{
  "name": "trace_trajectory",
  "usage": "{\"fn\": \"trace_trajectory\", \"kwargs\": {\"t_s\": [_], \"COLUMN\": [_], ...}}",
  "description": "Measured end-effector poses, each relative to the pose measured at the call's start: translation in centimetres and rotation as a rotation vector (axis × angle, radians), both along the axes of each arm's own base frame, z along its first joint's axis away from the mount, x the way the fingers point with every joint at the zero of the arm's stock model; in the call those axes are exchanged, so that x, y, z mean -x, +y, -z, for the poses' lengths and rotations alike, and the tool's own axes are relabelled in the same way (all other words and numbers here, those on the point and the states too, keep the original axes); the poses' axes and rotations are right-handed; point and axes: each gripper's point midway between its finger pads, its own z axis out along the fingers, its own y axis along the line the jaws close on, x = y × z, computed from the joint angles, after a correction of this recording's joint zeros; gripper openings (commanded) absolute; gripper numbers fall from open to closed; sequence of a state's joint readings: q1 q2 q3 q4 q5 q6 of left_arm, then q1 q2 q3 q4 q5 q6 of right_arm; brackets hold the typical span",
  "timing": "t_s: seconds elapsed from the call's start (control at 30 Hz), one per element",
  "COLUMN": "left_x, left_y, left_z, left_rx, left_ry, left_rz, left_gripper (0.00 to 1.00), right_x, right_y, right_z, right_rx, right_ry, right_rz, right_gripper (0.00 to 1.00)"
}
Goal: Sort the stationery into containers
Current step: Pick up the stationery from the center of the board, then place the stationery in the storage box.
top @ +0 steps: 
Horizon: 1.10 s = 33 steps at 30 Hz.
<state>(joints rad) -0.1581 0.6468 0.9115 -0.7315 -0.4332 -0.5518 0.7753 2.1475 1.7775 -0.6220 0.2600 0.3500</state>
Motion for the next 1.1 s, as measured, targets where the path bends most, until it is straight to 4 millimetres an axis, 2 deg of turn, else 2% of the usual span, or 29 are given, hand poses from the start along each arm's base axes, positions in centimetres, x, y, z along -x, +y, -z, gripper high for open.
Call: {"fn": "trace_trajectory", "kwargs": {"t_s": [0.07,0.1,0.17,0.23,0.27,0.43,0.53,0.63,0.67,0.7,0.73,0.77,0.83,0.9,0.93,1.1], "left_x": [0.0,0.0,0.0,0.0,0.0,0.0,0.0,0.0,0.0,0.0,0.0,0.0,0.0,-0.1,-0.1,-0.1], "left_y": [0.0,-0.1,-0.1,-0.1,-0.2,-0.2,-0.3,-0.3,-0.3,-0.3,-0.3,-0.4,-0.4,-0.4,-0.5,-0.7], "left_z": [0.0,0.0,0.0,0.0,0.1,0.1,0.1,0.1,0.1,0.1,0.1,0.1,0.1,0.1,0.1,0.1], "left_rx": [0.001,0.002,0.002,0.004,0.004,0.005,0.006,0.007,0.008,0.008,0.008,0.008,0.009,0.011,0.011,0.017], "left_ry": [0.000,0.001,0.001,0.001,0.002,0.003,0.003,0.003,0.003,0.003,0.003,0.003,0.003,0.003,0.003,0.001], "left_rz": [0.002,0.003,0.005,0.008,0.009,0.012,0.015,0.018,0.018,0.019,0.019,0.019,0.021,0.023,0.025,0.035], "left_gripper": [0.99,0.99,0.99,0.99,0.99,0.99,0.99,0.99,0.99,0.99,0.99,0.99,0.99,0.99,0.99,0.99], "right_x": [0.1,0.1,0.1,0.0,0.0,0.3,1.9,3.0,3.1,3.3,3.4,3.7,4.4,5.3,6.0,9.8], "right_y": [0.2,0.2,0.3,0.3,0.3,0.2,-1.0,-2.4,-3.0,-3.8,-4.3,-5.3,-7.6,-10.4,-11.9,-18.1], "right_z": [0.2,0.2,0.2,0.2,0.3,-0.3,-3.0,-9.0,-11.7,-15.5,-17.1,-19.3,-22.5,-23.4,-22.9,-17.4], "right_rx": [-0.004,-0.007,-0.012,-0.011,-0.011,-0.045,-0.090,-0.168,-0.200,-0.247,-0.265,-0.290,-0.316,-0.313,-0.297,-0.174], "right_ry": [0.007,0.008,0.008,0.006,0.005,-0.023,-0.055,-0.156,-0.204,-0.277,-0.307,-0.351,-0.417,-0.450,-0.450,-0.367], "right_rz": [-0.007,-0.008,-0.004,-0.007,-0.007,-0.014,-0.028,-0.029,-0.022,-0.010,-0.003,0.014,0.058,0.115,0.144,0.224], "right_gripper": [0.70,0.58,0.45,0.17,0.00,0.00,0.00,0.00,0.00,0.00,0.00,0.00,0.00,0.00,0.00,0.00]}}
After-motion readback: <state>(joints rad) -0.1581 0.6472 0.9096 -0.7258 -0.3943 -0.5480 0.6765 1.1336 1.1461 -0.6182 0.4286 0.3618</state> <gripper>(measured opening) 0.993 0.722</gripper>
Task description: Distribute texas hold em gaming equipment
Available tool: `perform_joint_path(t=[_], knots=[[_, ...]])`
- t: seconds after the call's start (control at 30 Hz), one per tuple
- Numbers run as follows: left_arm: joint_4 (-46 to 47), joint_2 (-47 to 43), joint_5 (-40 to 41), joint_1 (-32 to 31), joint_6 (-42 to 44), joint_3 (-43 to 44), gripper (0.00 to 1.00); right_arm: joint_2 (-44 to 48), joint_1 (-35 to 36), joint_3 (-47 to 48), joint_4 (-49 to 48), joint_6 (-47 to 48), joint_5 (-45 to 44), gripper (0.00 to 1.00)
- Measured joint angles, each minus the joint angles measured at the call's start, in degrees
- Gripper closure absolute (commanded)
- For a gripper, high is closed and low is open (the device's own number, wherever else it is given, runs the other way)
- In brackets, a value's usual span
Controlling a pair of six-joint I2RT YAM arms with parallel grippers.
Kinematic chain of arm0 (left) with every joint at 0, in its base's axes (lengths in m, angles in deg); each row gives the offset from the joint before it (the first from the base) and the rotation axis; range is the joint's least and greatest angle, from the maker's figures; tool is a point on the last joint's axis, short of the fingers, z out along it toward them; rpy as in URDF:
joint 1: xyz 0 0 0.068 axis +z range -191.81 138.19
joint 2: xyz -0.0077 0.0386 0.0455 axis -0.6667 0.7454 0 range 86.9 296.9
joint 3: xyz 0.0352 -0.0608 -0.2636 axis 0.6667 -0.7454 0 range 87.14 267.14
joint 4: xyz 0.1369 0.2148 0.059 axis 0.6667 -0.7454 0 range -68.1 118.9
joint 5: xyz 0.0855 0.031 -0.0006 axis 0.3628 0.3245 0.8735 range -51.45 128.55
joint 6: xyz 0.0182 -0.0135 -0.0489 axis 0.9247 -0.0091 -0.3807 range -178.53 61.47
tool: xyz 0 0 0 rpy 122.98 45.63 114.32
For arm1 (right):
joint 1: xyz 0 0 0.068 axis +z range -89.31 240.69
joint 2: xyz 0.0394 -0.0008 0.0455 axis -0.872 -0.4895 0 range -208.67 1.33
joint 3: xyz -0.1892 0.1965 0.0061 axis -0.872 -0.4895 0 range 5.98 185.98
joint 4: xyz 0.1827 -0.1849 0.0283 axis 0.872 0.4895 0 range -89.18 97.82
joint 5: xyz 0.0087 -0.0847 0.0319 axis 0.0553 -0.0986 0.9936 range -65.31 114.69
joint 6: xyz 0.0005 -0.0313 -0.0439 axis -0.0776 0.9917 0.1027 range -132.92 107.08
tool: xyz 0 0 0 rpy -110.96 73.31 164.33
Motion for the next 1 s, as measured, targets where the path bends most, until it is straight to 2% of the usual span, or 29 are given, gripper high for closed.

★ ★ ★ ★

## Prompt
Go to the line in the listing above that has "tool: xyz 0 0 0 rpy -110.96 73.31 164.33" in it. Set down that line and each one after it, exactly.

## Response
tool: xyz 0 0 0 rpy -110.96 73.31 164.33
Motion for the next 1 s, as measured, targets where the path bends most, until it is straight to 2% of the usual span, or 29 are given, gripper high for closed.

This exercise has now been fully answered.